▶ **DATASET SECTION**
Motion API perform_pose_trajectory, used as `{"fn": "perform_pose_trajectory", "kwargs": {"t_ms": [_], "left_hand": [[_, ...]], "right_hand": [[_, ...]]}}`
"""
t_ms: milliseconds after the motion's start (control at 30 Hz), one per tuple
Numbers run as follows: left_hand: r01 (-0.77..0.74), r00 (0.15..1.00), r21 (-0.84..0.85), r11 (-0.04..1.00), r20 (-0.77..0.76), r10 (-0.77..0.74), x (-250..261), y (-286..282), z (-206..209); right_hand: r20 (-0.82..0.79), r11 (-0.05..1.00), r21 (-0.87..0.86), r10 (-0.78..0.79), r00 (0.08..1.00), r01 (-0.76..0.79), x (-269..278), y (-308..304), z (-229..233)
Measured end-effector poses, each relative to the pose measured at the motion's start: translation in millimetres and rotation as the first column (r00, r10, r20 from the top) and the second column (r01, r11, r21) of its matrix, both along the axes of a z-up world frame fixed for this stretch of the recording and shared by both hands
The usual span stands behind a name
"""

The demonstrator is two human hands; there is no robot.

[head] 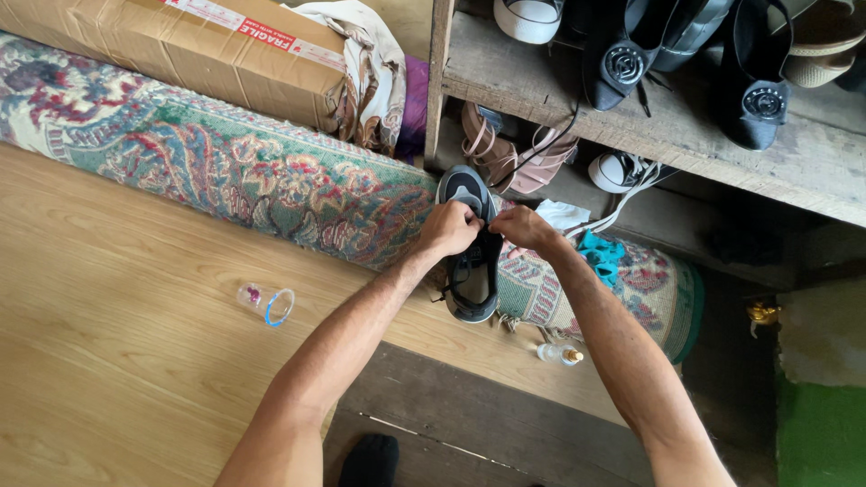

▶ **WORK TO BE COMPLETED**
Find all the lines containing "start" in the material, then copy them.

▶ **WRITTEN ANSWER**
t_ms: milliseconds after the motion's start (control at 30 Hz), one per tuple
Measured end-effector poses, each relative to the pose measured at the motion's start: translation in millimetres and rotation as the first column (r00, r10, r20 from the top) and the second column (r01, r11, r21) of its matrix, both along the axes of a z-up world frame fixed for this stretch of the recording and shared by both hands

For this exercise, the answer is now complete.